Em 2026 haverá eleições presidenciais no Brasil —e, como sempre, é ano de não desagradar o eleitorado. Como a satisfação do cliente-eleitor começa pelo bolso, ou pela percepção do que o incomoda, vale olhar com mais cuidado para um tema recorrente do debate público: a conta de luz.
Nos últimos anos, a agenda ambiental e climática trouxe para o centro das discussões a chamada affordability —a capacidade de pagamento dos usuários. Não basta estar conectado à rede, algo que já é realidade para mais de 99,8% da população. Vida digna também significa poder consumir energia: ligar o ar-condicionado, tomar banho quente, usar eletrodomésticos sem medo da fatura no fim do mês.
O tema não é exclusivo do Brasil. Nos Estados Unidos, o presidente Donald Trump prometeu reduzir os custos de eletricidade pela metade em um ano de governo, atribuindo o problema às renováveis variáveis. Até agora, não entregou. Na Europa, o desafio também é grande: a descarbonização exige investimentos vultosos, mesmo com a queda expressiva dos custos da solar e da eólica.
Mas, para dar substância ao debate, é preciso ir além da narrativa.
Os dados mostram que, no Brasil, a tarifa de eletricidade não cresceu sistematicamente acima da inflação quando observada em horizontes mais longos —seja nos últimos 10 ou 5 anos. Mesmo considerando o impacto da crise hídrica de 2021, o comportamento do IPCA-eletricidade não revela uma explosão tarifária persistente.
O que mudou foi outra coisa: a volatilidade. Desde 2012, as tarifas passaram a oscilar mais, refletindo políticas públicas, intervenções e arranjos regulatórios que pouco têm a ver com sinalização eficiente de custos. Volatilidade não é um problema em si —desde que reflita custos reais. O problema é que não reflete.
O verdadeiro motor da pressão sobre a conta de luz está nos encargos setoriais, em especial na CDE (Conta de Desenvolvimento Energético). Prevê-se um aumento de cerca de 7% da CDE em 2026 — número que deve ser lido com cautela. Em 2025, o orçamento inicialmente submetido pela Aneel (Agência Nacional de Energia Elétrica) à consulta pública era da ordem de R$ 40 bilhões, mas encerrou o ano próximo de R$ 49 bilhões.
Criada e ampliada ao longo do tempo, a CDE financia políticas legítimas —universalização do serviço, tarifa social, geração em sistemas isolados, incentivos a tecnologias emergentes, como solar e eólica. O problema não é a política pública em si, mas onde ela é financiada.
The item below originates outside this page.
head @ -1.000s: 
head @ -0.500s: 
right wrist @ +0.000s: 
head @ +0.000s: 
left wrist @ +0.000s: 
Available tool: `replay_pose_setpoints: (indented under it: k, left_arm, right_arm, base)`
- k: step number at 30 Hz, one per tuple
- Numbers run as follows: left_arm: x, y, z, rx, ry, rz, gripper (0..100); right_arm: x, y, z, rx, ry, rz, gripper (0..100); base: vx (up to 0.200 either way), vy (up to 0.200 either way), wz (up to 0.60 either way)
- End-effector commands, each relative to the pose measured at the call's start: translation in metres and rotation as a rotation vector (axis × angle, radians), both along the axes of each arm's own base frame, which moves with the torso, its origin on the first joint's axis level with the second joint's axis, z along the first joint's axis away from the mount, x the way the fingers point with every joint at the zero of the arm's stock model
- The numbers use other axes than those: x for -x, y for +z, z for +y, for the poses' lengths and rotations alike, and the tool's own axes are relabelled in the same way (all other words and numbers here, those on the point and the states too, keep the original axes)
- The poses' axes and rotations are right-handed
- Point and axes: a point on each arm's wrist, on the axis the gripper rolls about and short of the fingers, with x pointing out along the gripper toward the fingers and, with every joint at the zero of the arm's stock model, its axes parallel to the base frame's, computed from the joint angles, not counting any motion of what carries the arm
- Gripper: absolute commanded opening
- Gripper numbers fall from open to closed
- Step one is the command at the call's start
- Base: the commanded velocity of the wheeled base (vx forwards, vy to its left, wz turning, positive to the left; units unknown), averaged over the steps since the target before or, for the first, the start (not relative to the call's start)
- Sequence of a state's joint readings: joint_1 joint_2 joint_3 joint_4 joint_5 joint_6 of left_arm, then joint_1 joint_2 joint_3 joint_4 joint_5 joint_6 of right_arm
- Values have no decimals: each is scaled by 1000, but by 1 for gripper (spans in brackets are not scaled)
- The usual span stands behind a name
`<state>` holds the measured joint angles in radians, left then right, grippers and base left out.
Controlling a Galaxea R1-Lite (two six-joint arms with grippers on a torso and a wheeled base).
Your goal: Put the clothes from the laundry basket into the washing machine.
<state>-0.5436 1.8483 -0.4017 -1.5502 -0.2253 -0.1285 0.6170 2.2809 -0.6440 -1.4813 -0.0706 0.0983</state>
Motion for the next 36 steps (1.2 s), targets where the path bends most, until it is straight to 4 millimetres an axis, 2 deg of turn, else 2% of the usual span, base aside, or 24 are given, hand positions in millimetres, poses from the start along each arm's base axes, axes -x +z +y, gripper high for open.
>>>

Ao ser embutida na tarifa, a CDE mascara ineficiências, perpetua subsídios e transfere custos de forma pouco transparente entre consumidores.
O resultado é regressivo. Com o avanço da micro e minigeração distribuída e a abertura do mercado livre, consumidores que podem reagir —residenciais de alta renda, comércios e indústrias— saem do ambiente regulado. A conta fica para quem permanece: em geral, consumidores de menor renda.
Nossa análise para a área de concessão da Cemig mostra que cerca de 75% dos adotantes de painéis solares em 2024 estavam entre os 40% de maior renda. Se as regras permitem essa arbitragem regulatória, é difícil condenar o comportamento individual. No agregado, porém, o efeito é conhecido: reforça-se a espiral da morte na distribuição, na qual quem sai deixa custos para quem fica.
Affordability é, sim, um problema —e um tema eleitoral poderoso. Mas errar o diagnóstico leva a soluções ruins. O custo da energia caiu com o avanço das renováveis, mas os ganhos de competitividade vêm sendo apropriados por grupos capazes de redesenhar a regulação a seu favor. Essa tese não é nova: desde os anos 1970, Gary Becker e Sam Peltzman apontavam que a regulação poderia ser capturada para distribuir rendas, mais do que estimular eficiência.
O setor elétrico se acostumou a discutir a duck curve —a curva do pato da transição energética. Falta discutir quem está pagando o pato. A maior parte da população brasileira está na chamada classe média baixa, fora do CadÚnico e sem acesso a programas de proteção. É esse grupo que hoje financia, silenciosamente, escolhas distributivas feitas longe das urnas —mas sentidas todo mês na conta de luz.